Let us know how you are getting on.



It also depends on the time that you have available and wish to devote to training. If you have less time, you need relatively more intensity to make up for the missing volume, you can get plenty fast that way but the recommendations will be different and your ceiling may be different.

If you have substantial time to devote and wish to devote it, I’d suggest that your endurance, tempo and FTP work make up a greater overall proportion of your training blocks vs MAP. This is just personal experience, but I have found the benefits of for example FTP training take much longer to maximize than MAP, to the tune of like ten weeks vs two or three weeks. And you can sustain it longer.

Here’s how I did it last season, for reference:

Endurance training and weights starting in January, with MTB about twice a week. Naturally includes some intensity but unstructured.

Starting in Feb, reduced the weights and added tempo intervals to three of my weekly rides. One long block that I gradually extended, and thirty minute intervals where I gradually added more of them.

March and April were each an FTP block (3 on, one off) march focused on extending TiZ, beginning of April i retested and did the same block on the higher ftp.
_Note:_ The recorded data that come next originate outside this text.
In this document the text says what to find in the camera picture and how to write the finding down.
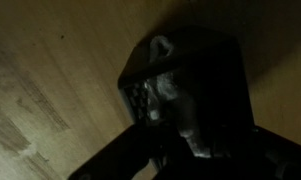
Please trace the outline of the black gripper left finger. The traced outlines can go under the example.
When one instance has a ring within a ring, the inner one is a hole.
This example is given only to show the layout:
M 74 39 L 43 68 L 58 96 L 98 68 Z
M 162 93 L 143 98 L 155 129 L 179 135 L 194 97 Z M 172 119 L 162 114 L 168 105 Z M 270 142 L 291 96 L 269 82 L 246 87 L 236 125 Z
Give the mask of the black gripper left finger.
M 132 125 L 76 169 L 68 180 L 131 180 L 155 157 L 166 131 Z

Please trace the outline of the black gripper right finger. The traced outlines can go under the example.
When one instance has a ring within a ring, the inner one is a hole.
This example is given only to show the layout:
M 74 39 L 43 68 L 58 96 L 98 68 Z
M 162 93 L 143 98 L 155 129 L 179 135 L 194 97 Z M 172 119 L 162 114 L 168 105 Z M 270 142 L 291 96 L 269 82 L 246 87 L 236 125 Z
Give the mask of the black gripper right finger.
M 259 126 L 221 127 L 218 180 L 301 180 L 301 145 Z
May I did MAP to peak for a race. It was endurance MTB and I decided after that the MAP was not the right choice. I was too fast, crushed it off the gun but couldn’t maintain.

Taking that lesson, month of June was back to tempo but more race-specific and extending the long rides.

I overdid it in june—by the time of my A race in July I was tired—but I was happy with the result and although I wasn’t focusing on it, along the way, FTP went up to mid-300s at 68 kg.

Biggest thing I learned is to test along the way, and don’t necessarily start adding high intensity (MAP) if you’re still seeing continued improvement off of lower intensity training (eg tempo)



Apparently coach grunter recommends you just manually adjust your 4DP profile to the power targets you want to achieve and just keep doing sessions at that level until you can complete two weeks worth of training at your big mountain power targets.

I’ve been following this plan for two years now with a ‘set’ FTP of 500 and a MAP of 750. While it’s true I’ve only been able to complete one recovery session at those targets over the two years, grunter assures me any day now things will change!!! :volcano:🚴‍♂

I hope so, training like this is pretty intense at times!! :hot_face::grimacing::lying_face:



Slightly more seriously, 300 is a pretty fair effort. Ultimately I would love to get there too.
I’m thinking solid, consistent structured training covering everything (diet, strength, yoga, mental), is the way to get there. But it won’t be easy, and there’s no guarantee, which is kind of why we want to get there no?